Additionally, I had a former boss and mentor who actively hired people with complementary skill sets. I think the best leader acknowledges what they love and are good at, but has the humility to acknowledge where they may not be as strong, or not have the passion for something, and then brings on those individuals who do. Advertising can be an industry fueled by ego and her exemplary leadership has truly shaped me.
We know you’re not just your resume. Where are we most likely to find you outside of work?
On a personal day, you can usually find me in the mountains either skiing or hiking, or in the park with my nose in a book not moving for hours. I also try to start most mornings with CorePower Yoga and make sure quality time is spent with friends who bring my life a lot of joy.
If you had a choice between two superpowers, being invisible or flying, which would you choose? Why?
I would choose flying. There’s a lot to be gained by being able to achieve a different perspective that easily. Plus, I’m a sucker for a great view.
If Hollywood made a movie about your life, who would you like to see play the lead role as you?
Emma Stone. I admire strong women with a sense of humor who are also unashamed to be themselves, especially if that means being a bit goofy or even awkward. I’d like to think I embody those qualities on my best day. Plus, she’s also a redhead. Albeit, not a natural one.

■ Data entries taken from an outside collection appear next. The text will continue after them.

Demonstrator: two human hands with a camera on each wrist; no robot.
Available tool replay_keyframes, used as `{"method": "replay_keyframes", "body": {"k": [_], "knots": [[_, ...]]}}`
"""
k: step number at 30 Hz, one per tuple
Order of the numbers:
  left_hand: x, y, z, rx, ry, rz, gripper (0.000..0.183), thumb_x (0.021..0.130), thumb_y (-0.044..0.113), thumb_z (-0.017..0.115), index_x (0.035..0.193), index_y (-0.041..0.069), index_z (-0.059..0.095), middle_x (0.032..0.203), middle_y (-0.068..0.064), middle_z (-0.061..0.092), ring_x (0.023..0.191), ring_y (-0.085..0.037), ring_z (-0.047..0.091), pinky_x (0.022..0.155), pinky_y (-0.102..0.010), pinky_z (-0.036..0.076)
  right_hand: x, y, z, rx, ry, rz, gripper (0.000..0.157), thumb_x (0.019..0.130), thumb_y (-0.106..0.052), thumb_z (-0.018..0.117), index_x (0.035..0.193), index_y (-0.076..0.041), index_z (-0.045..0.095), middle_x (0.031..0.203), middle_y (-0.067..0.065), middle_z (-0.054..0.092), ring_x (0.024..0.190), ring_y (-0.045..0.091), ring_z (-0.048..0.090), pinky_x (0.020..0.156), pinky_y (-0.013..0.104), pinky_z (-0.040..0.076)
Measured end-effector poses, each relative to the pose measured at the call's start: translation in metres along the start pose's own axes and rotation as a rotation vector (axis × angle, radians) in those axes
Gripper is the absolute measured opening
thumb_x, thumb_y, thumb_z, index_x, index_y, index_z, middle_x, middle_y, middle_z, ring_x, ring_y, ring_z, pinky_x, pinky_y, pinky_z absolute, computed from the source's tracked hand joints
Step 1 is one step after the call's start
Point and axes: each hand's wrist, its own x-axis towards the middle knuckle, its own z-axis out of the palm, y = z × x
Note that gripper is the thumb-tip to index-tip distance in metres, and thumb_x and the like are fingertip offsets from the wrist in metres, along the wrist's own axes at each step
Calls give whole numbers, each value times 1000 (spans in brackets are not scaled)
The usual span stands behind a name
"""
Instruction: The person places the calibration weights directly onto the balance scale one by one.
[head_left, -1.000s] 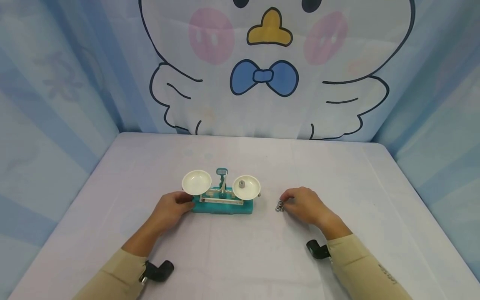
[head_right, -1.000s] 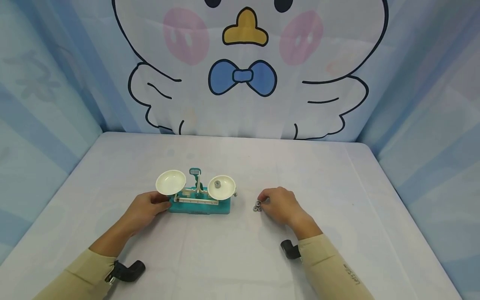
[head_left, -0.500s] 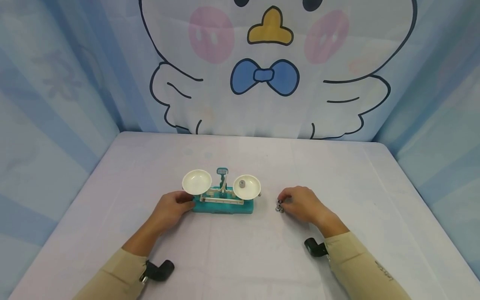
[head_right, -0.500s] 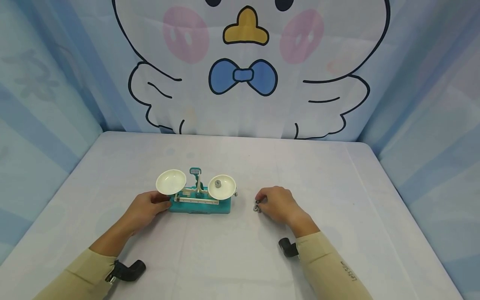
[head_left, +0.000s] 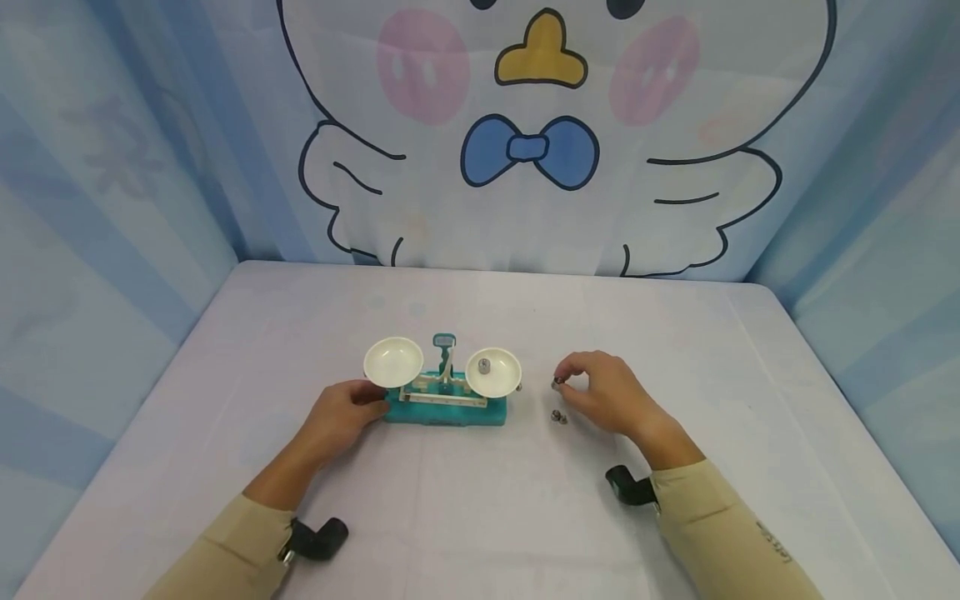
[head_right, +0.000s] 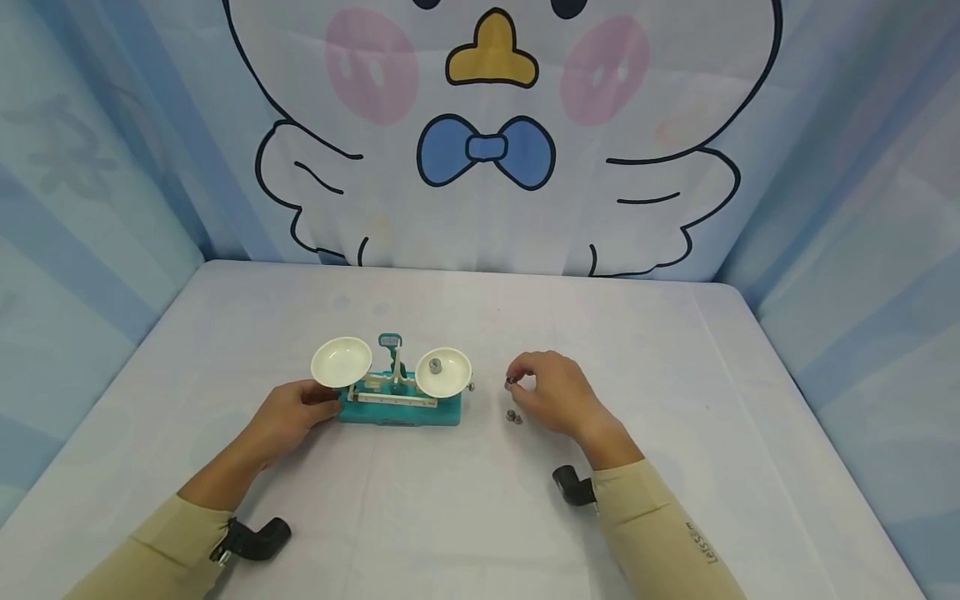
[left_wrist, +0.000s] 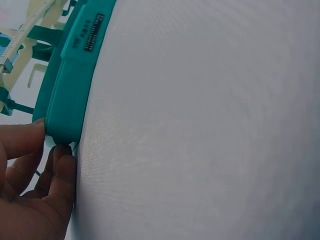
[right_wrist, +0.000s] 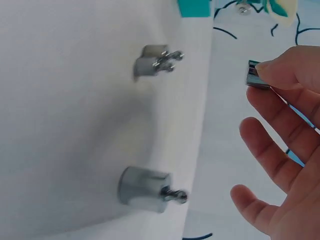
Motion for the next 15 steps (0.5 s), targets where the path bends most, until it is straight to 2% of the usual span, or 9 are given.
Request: {"method": "replay_keyframes", "body": {"k": [7,15], "knots": [[2,-1,0,-10,-4,3,38,96,10,62,131,-6,59,131,-22,60,126,-38,52,106,-53,41,3,-22,-6,9,54,-71,15,91,-11,65,103,-7,72,108,6,70,108,30,60,97,53,48],[2,-2,1,-25,-3,-4,38,96,10,62,130,-6,59,130,-23,60,125,-38,52,105,-53,42,12,-46,-9,15,83,-190,16,90,-11,67,105,-6,73,109,6,71,108,29,61,96,50,49]]}}
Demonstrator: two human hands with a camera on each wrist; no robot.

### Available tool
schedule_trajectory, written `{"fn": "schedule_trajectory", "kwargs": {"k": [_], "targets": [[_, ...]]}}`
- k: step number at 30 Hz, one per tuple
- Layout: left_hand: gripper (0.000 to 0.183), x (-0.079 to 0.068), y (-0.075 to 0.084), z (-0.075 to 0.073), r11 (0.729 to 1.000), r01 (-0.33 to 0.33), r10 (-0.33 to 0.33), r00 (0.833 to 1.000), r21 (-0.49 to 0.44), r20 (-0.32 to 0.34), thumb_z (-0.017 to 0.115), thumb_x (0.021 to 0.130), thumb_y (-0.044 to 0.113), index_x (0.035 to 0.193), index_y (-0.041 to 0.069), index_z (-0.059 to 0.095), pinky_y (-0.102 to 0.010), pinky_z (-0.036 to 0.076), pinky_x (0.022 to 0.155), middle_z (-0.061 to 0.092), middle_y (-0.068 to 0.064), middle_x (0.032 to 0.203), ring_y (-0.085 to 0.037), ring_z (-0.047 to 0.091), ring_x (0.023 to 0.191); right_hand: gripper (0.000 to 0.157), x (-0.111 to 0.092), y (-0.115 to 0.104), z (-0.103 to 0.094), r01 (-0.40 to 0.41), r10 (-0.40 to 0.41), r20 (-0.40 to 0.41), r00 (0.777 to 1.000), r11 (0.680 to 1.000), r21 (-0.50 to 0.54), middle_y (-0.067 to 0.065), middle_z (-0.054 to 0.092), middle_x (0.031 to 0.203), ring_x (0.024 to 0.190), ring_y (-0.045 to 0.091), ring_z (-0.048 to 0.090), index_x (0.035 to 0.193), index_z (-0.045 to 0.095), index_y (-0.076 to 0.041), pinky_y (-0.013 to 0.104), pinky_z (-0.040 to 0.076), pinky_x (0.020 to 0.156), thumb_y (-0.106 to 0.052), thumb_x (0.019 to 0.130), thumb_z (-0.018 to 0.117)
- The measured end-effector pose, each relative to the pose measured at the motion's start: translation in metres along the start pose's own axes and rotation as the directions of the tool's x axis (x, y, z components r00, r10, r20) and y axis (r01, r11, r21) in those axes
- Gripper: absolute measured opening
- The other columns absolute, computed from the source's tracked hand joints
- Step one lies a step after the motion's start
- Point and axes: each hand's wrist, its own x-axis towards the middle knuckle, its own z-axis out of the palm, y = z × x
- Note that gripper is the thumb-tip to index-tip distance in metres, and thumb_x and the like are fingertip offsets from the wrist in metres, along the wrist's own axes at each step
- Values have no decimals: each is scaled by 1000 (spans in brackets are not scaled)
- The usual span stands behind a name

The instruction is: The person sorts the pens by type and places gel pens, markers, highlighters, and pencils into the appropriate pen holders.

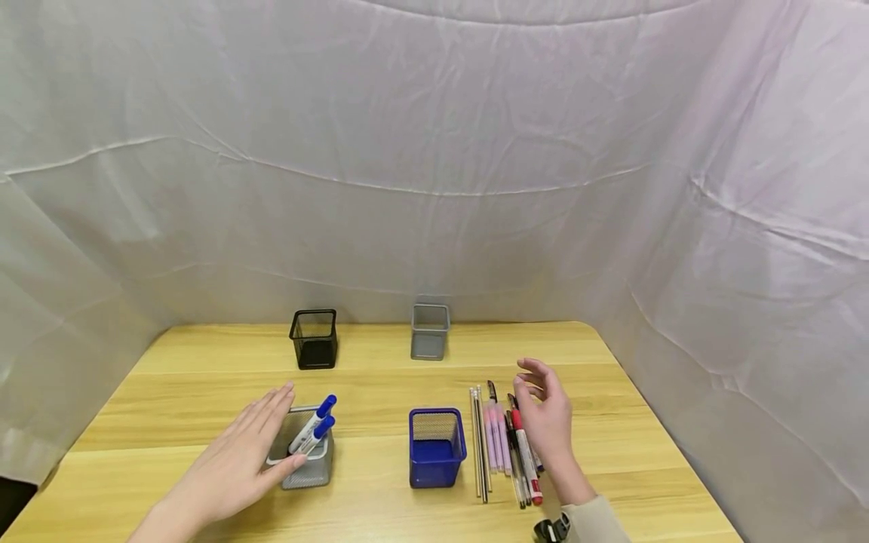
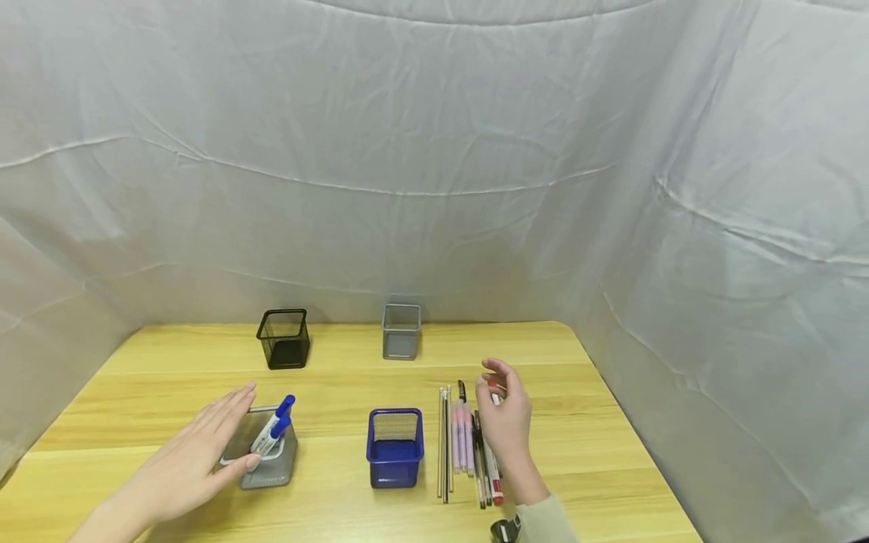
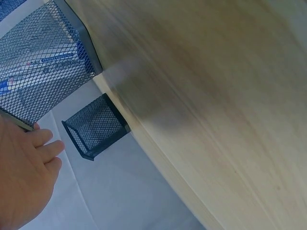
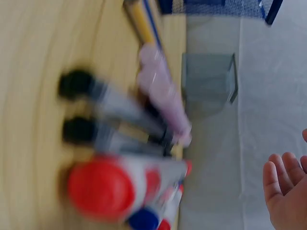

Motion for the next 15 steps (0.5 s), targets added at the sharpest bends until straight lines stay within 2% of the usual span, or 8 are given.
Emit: {"fn": "schedule_trajectory", "kwargs": {"k": [4, 9, 12, 15], "targets": [[93, 0, 0, 0, 1000, -5, 5, 1000, 5, -8, 61, 100, 58, 164, 1, 25, -12, -14, 117, 26, -20, 169, -45, 32, 151, 38, 6, 10, -12, -47, 50, 33, 998, 995, -84, 13, 68, 132, 109, 15, 65, 136, 60, -1, 8, 51, 86, -2, 99, 67], [93, -1, -1, 1, 1000, -7, 7, 1000, 4, -6, 61, 100, 57, 164, 0, 24, -12, -14, 117, 26, -20, 169, -45, 31, 151, 42, 16, 23, -26, -85, 101, 87, 991, 982, -167, 17, 64, 138, 112, 26, 66, 139, 57, 0, 6, 50, 83, -3, 99, 66], [93, 0, -2, 2, 1000, 1, -1, 1000, 7, 1, 59, 101, 58, 164, 0, 24, -12, -14, 117, 25, -20, 169, -44, 30, 152, 42, 20, 29, -33, -86, 113, 117, 987, 972, -218, 18, 64, 138, 113, 31, 67, 140, 57, 0, 9, 52, 83, -3, 99, 66], [93, 0, -3, 3, 1000, 5, -5, 1000, 12, 5, 59, 101, 59, 164, 0, 23, -12, -14, 118, 24, -19, 170, -43, 29, 153, 43, 25, 35, -38, -80, 126, 151, 981, 956, -281, 19, 63, 139, 113, 34, 68, 141, 56, 1, 18, 56, 87, -3, 99, 66]]}}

What’s your favorite movie and accompanying movie snack?
While I can’t pick just one favorite movie, I always pour a box of Milk Duds directly into popcorn. Don’t knock it until you try it.
What’s a characteristic that you most admire in people?
Tenacity and wit. Life and work are going to have their challenges, so I most admire people who navigate those difficult times with grace (and a bit of grit) but also realize that life is way too short not to laugh a lot. Especially at yourself.
What’s the best (or one of the best) piece(s) of advice, personal or professional, you’ve received?
“You’ll never miss out on what’s meant for you.” As a (mostly) Type-A personality, it’s hard to not try to control everything. So while I often bristle at this advice from a dear friend, it’s spot on.
Though this advice does not mean to sit back and letting life just happen to you, it does mean trusting that if you’re doing the work and being intentional that things will work out how they’re meant to.